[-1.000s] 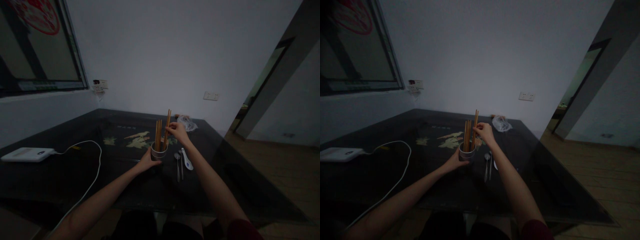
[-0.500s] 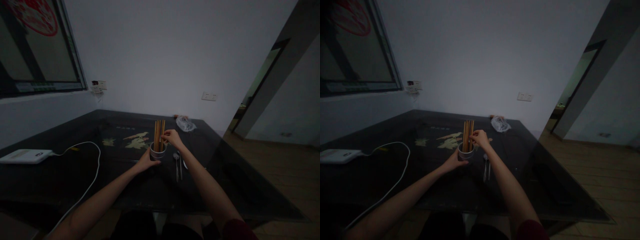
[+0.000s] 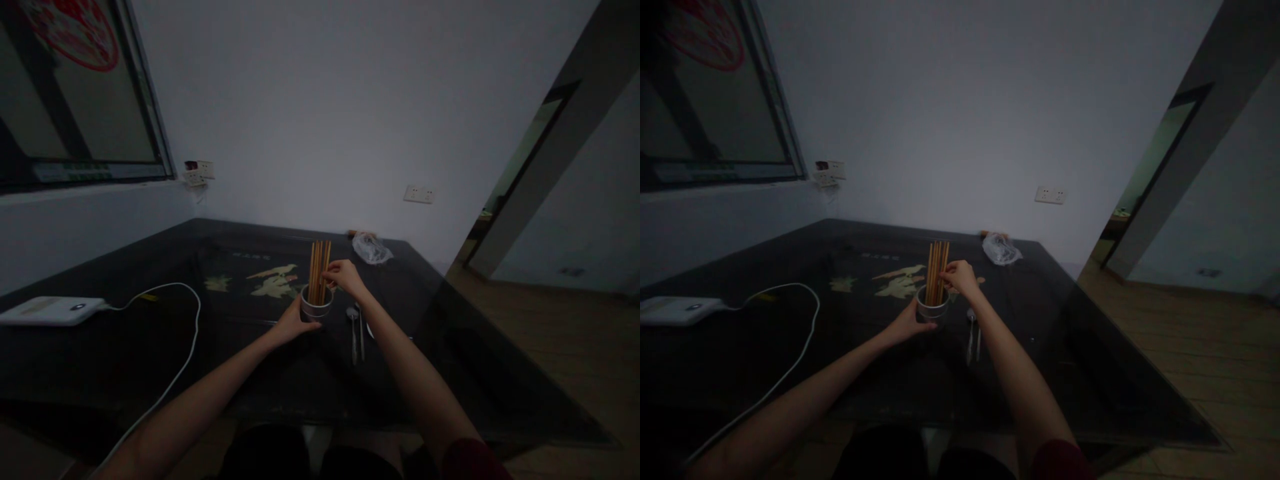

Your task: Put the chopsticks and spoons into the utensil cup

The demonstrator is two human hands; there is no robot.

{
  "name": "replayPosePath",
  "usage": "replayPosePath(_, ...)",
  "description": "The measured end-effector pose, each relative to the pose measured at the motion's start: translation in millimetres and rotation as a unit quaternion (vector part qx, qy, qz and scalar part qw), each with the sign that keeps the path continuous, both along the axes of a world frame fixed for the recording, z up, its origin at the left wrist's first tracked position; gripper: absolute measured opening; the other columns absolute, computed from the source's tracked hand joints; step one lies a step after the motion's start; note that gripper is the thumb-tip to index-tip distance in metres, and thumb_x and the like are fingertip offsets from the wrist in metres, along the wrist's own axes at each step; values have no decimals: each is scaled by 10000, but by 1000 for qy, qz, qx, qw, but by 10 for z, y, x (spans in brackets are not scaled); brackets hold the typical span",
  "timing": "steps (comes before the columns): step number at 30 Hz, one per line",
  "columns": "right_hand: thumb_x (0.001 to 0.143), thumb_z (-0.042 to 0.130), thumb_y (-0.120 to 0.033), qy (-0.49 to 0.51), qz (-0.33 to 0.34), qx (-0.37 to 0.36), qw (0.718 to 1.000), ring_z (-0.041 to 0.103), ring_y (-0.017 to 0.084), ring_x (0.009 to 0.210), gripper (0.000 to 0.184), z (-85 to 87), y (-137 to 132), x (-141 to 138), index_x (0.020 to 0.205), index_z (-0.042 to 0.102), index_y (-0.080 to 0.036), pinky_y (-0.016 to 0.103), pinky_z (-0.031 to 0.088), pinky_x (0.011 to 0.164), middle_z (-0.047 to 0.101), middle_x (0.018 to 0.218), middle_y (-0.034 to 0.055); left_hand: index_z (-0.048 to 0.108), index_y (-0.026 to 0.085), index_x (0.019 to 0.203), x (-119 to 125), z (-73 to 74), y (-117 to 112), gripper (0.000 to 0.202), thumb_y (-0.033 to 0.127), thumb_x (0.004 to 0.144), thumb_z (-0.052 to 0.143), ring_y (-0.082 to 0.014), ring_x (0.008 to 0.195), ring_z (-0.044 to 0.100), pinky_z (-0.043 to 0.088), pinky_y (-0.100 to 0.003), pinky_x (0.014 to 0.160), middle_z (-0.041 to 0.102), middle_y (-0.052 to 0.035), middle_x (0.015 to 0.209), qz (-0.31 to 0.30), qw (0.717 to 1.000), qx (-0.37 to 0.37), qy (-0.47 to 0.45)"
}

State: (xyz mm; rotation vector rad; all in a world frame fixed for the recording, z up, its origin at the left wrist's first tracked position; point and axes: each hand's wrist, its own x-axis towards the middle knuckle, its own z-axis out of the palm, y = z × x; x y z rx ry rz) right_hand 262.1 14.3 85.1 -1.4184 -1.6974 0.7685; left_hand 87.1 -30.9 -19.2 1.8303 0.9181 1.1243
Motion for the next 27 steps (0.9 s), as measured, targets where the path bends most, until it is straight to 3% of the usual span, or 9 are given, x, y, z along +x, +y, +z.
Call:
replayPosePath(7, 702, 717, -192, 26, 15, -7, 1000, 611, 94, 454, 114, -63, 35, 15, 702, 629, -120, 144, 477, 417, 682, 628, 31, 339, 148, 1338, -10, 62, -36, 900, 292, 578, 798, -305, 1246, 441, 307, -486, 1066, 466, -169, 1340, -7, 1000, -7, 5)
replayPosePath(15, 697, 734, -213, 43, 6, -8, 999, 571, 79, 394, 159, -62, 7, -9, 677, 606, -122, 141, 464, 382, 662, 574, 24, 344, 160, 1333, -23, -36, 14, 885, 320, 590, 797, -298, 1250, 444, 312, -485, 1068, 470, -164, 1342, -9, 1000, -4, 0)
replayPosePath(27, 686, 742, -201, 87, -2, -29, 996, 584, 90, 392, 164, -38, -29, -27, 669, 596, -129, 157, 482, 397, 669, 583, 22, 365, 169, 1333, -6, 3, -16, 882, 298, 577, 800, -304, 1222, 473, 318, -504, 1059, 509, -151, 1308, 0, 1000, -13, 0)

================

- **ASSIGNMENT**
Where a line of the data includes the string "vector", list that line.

- **ANSWER SECTION**
  "description": "The measured end-effector pose, each relative to the pose measured at the motion's start: translation in millimetres and rotation as a unit quaternion (vector part qx, qy, qz and scalar part qw), each with the sign that keeps the path continuous, both along the axes of a world frame fixed for the recording, z up, its origin at the left wrist's first tracked position; gripper: absolute measured opening; the other columns absolute, computed from the source's tracked hand joints; step one lies a step after the motion's start; note that gripper is the thumb-tip to index-tip distance in metres, and thumb_x and the like are fingertip offsets from the wrist in metres, along the wrist's own axes at each step; values have no decimals: each is scaled by 10000, but by 1000 for qy, qz, qx, qw, but by 10 for z, y, x (spans in brackets are not scaled); brackets hold the typical span",
State: (xyz mm; rotation vector rad; all in a world frame fixed for the recording, z up, its origin at the left wrist's first tracked position; point and axes: each hand's wrist, its own x-axis towards the middle knuckle, its own z-axis out of the palm, y = z × x; x y z rx ry rz) right_hand 262.1 14.3 85.1 -1.4184 -1.6974 0.7685; left_hand 87.1 -30.9 -19.2 1.8303 0.9181 1.1243

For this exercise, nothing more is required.